Schematic illustration of the workflow for the high-throughput design of organic-inorganic hybrid halide semiconductors for solar cells and light emitting diodes. (Credit: Yang Lab/Energy & Environmental Science)
Engineers at the University of California San Diego have developed a high-throughput computational method to design new materials for next generation solar cells and LEDs. Their approach generated 13 new material candidates for solar cells and 23 new candidates for LEDs. Calculations predicted that these materials, called hybrid halide semiconductors, would be stable and exhibit excellent optoelectronic properties.
The team published their findings on May 22, 2019 in the journal Energy & Environmental Science.
Hybrid halide semiconductors are materials that consist of an inorganic framework housing organic cations. They show unique material properties that are not found in organic or inorganic materials alone.
A subclass of these materials, called hybrid halide perovskites, have attracted a lot of attention as promising materials for next generation solar cells and LED devices because of their exceptional optoelectronic properties and inexpensive fabrication costs. However, hybrid perovskites are not very stable and contain lead, making them unsuitable for commercial devices.
Seeking alternatives to perovskites, a team of researchers led by Kesong Yang, a nanoengineering professor at the UC San Diego Jacobs School of Engineering, used computational tools, data mining and data screening techniques to discover new hybrid halide materials beyond perovskites that are stable and lead-free. “We are looking past perovskite structures to find a new space to design hybrid semiconductor materials for optoelectronics.” Yang said.
Yang’s team started by going through the two largest quantum materials databases, AFLOW and The Materials Project, and analyzing all compounds that were similar in chemical composition to lead halide perovskites. Then they extracted 24 prototype structures to use as templates for generating hybrid organic-inorganic materials structures.
Next, they performed high-throughput quantum mechanics calculations on the prototype structures to build a comprehensive quantum materials repository containing 4,507 hypothetical hybrid halide compounds. Using efficient data mining and data screening algorithms, Yang’s team rapidly identified 13 candidates for solar cell materials and 23 candidates for LEDs out of all the hypothetical compounds.

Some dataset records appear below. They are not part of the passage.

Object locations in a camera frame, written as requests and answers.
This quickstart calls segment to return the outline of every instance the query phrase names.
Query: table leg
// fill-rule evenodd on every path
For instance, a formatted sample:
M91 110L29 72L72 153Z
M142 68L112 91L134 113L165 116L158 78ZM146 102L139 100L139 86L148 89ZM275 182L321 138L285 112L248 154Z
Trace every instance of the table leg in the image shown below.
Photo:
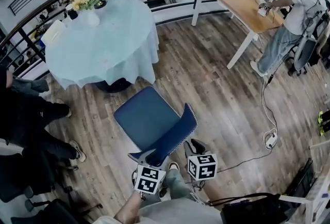
M201 4L202 4L202 0L196 0L196 6L195 6L195 9L194 9L192 22L191 22L192 26L196 26L198 15L200 13Z
M95 83L95 86L106 93L118 93L121 91L126 90L131 83L126 81L125 78L120 78L119 80L115 81L112 85L108 85L106 81Z
M321 146L324 146L324 145L327 145L330 143L330 140L326 140L324 142L321 142L321 143L318 143L318 144L315 144L315 145L311 145L309 146L309 149L312 150L312 149L316 149L316 148L319 148Z
M256 34L250 30L249 34L247 35L247 37L245 38L245 40L243 41L243 43L241 44L241 46L238 48L237 52L235 53L235 55L232 57L232 59L230 60L230 62L227 65L228 69L231 69L234 64L237 62L237 60L239 59L239 57L241 57L241 55L243 54L243 52L245 51L245 49L248 47L248 45L250 44L250 42L253 40L254 36Z

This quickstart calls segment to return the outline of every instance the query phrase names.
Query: white t-shirt
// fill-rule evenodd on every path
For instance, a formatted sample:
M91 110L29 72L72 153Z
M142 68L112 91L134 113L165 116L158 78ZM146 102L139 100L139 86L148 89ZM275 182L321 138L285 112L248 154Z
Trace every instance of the white t-shirt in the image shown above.
M220 211L179 198L146 206L139 211L139 224L222 224ZM111 217L101 217L94 224L120 224Z
M295 35L301 35L306 26L303 24L306 11L315 5L317 0L292 0L294 6L291 12L287 15L284 20L284 26L288 31ZM325 0L319 0L319 3L326 10Z

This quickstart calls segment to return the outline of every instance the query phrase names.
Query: white sneaker
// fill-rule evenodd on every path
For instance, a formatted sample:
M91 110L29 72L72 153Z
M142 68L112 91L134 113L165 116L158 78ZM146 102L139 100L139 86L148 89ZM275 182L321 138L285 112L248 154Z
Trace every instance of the white sneaker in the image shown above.
M176 162L170 162L169 170L172 170L172 169L180 171L179 164L177 164Z
M55 103L67 105L61 98L57 98L55 100ZM66 115L66 117L69 118L71 116L72 116L72 112L71 112L71 109L69 108L69 113Z
M86 161L86 155L84 154L84 152L81 150L80 146L78 145L78 143L75 140L70 140L69 144L75 148L75 150L77 151L77 158L81 163L83 163L84 161Z
M255 61L250 61L250 66L251 68L260 76L260 77L264 77L266 74L261 73L258 69L258 65Z

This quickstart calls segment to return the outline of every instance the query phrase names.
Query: wooden desk
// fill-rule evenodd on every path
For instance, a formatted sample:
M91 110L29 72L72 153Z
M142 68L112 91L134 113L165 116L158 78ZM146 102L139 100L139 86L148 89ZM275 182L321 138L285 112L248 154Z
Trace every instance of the wooden desk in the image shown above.
M259 15L258 0L218 0L221 5L228 9L232 13L232 17L236 16L248 29L249 34L237 50L236 54L233 56L229 64L227 65L228 69L233 67L237 62L239 57L243 54L245 49L248 47L252 39L258 34L263 33L266 30L272 28L280 27L284 20L276 12L270 12L267 17L262 17ZM192 18L191 25L195 26L199 16L199 9L201 6L202 0L197 0L195 11Z

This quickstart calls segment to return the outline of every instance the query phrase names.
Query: green object
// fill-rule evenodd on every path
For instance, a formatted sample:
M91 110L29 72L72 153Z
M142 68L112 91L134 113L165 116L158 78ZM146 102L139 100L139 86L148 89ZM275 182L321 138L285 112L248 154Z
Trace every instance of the green object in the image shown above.
M325 134L325 132L324 132L323 127L320 127L320 136L322 137L322 136L324 136L324 134Z
M322 115L323 115L323 112L320 111L320 112L319 112L319 117L318 117L318 123L319 123L319 124L322 124L322 122L323 122Z

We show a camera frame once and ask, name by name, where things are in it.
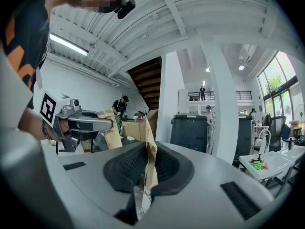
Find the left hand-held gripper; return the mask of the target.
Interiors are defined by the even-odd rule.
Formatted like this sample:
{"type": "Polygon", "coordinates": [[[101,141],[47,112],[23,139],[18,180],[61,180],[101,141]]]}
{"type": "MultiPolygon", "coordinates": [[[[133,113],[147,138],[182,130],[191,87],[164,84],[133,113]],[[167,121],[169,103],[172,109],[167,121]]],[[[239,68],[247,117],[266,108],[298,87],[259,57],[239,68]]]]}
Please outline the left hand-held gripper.
{"type": "Polygon", "coordinates": [[[78,99],[70,98],[59,91],[44,91],[40,115],[51,127],[56,138],[62,142],[67,152],[74,152],[76,150],[81,140],[81,133],[105,131],[113,126],[112,120],[99,118],[94,111],[81,112],[78,99]],[[61,129],[59,121],[61,119],[67,119],[77,125],[77,128],[70,129],[70,138],[60,138],[61,129]]]}

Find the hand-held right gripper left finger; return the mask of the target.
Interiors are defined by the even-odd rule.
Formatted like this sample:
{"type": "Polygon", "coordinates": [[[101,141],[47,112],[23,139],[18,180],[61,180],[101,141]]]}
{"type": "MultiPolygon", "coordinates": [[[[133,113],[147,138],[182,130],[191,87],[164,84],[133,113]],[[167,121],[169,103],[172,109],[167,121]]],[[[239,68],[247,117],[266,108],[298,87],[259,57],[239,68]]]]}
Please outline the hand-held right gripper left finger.
{"type": "Polygon", "coordinates": [[[133,143],[131,149],[107,161],[103,167],[103,174],[115,191],[130,193],[147,164],[146,144],[133,143]]]}

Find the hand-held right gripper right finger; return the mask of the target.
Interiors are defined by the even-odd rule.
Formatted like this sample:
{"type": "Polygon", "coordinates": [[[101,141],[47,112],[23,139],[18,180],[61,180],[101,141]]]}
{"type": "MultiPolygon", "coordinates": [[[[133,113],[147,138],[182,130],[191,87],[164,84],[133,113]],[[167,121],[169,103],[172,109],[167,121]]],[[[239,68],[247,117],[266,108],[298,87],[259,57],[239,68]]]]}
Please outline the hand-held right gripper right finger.
{"type": "Polygon", "coordinates": [[[172,196],[181,192],[192,180],[195,168],[190,159],[157,142],[155,168],[158,185],[151,190],[153,197],[172,196]]]}

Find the person's left hand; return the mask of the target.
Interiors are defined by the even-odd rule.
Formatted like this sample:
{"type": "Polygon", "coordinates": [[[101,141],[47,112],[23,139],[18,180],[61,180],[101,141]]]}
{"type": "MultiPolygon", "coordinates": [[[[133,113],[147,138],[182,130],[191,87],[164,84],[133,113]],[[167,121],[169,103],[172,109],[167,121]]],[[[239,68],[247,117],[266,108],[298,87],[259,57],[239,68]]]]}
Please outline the person's left hand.
{"type": "Polygon", "coordinates": [[[59,121],[59,124],[60,124],[60,129],[61,129],[61,135],[60,135],[61,139],[67,139],[67,138],[71,137],[70,128],[72,128],[72,129],[80,128],[79,122],[69,121],[67,119],[61,119],[59,121]]]}

One representative candidate material, (MA)2GeI4, with a Pearson symbol tI14. (Credit: Yang Lab)
“A high-throughput study of organic-inorganic hybrid materials is not trivial,” Yang said. It took several years to develop a complete software framework equipped with data generation, data mining and data screening algorithms for hybrid halide materials. It also took his team a great deal of effort to make the software framework work seamlessly with the software they used for high-throughput calculations.
“Compared to other computational design approaches, we have explored a significantly large structural and chemical space to identify novel halide semiconductor materials,” said Yuheng Li, a nanoengineering Ph.D. candidate in Yang’s group and the first author of the study. This work could also inspire a new wave of experimental efforts to validate computationally predicted materials, Li said.
Moving forward, Yang and his team are using their high-throughput approach to discover new solar cell and LED materials from other types of crystal structures. They are also developing new data mining modules to discover other types of functional materials for energy conversion, optoelectronic and spintronic applications.
Behind the scenes: SDSC’s ‘Comet’ supercomputer powers the research
Yang attributes much of his project’s success to the utilization of the Comet supercomputer at UC San Diego’s San Diego Supercomputer Center (SDSC). “Our large-scale quantum mechanics calculations required a large number of computational resources,” he explained. “Since 2016, we have been awarded with computing time—some 3.46 million core-hours on Comet, which made the project possible.”
While Comet powered the simulations in this study, Yang said that SDSC staff also played a crucial role in his research. Ron Hawkins, SDSC’s director of industry relations, and Jerry Greenberg, a computational research specialist with the Center, ensured that adequate support was provided to Yang and his team. The researchers especially relied on the SDSC staff for the study’s compilation and installation of computational codes on Comet, which is funded by the National Science Foundation.